About this task>
For this exercise, retype all the data exactly and exclude every image.

# # # #

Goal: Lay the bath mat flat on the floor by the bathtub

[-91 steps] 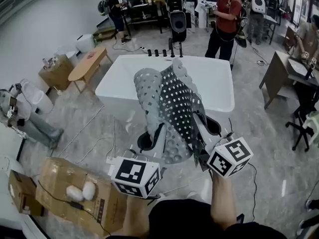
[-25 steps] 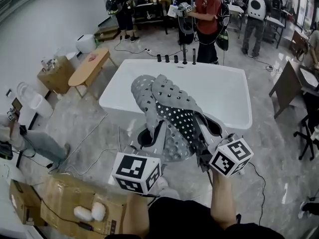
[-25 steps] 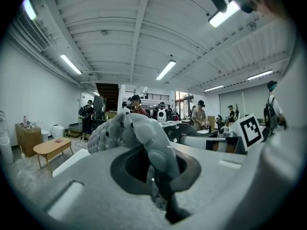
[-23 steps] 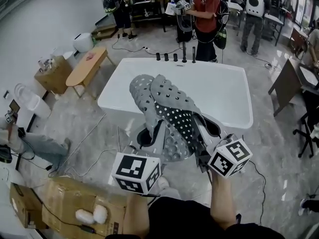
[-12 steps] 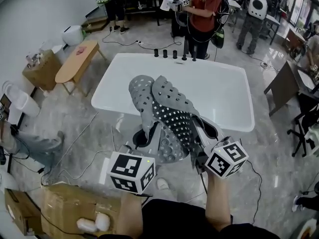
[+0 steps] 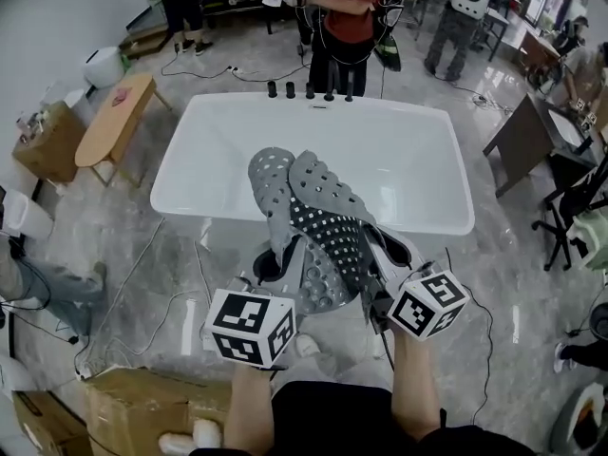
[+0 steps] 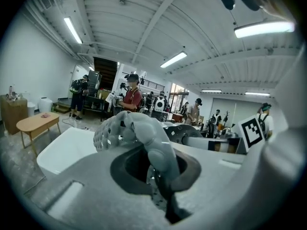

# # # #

Output for this task>
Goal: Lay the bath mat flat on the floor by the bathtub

[-91 steps] 
[-25 steps] 
[-25 steps] 
[-23 steps] 
[-12 steps] 
[+0 steps] 
[+0 steps] 

With that, the exercise is complete.